The task → Only the closing part of the listing is wanted: reproduce exactly the line containing "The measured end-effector" and all lines below it.

Dataset section →
● ● ● ●

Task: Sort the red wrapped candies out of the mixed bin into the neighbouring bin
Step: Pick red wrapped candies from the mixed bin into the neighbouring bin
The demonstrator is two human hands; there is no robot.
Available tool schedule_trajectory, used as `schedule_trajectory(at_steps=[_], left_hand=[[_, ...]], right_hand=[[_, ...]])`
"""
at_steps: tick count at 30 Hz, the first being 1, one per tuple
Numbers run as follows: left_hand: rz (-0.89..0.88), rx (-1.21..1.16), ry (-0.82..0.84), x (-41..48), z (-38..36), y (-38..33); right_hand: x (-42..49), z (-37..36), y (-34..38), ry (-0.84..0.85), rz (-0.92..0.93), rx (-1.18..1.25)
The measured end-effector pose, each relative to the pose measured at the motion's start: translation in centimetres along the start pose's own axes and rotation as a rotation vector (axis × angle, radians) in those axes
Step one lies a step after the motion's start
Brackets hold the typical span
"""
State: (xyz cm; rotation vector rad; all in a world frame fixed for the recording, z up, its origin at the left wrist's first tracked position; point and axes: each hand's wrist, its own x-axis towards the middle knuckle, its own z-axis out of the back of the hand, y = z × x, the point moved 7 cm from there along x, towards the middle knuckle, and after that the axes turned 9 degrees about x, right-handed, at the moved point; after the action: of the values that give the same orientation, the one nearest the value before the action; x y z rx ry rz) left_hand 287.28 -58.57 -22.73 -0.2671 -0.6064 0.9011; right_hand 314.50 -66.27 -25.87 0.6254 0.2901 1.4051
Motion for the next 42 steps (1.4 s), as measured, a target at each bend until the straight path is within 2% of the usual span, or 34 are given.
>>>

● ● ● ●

Solved problem →
The measured end-effector pose, each relative to the pose measured at the motion's start: translation in centimetres along the start pose's own axes and rotation as a rotation vector (axis × angle, radians) in those axes
Step one lies a step after the motion's start
Brackets hold the typical span
"""
State: (xyz cm; rotation vector rad; all in a world frame fixed for the recording, z up, its origin at the left wrist's first tracked position; point and axes: each hand's wrist, its own x-axis towards the middle knuckle, its own z-axis out of the back of the hand, y = z × x, the point moved 7 cm from there along x, towards the middle knuckle, and after that the axes turned 9 degrees about x, right-handed, at the moved point; after the action: of the values that give the same orientation, the one nearest the value before the action; x y z rx ry rz) left_hand 287.28 -58.57 -22.73 -0.2671 -0.6064 0.9011; right_hand 314.50 -66.27 -25.87 0.6254 0.2901 1.4051
Motion for the next 42 steps (1.4 s), as measured, a target at each bend until the straight path is within 2% of the usual span, or 34 are given.
>>>

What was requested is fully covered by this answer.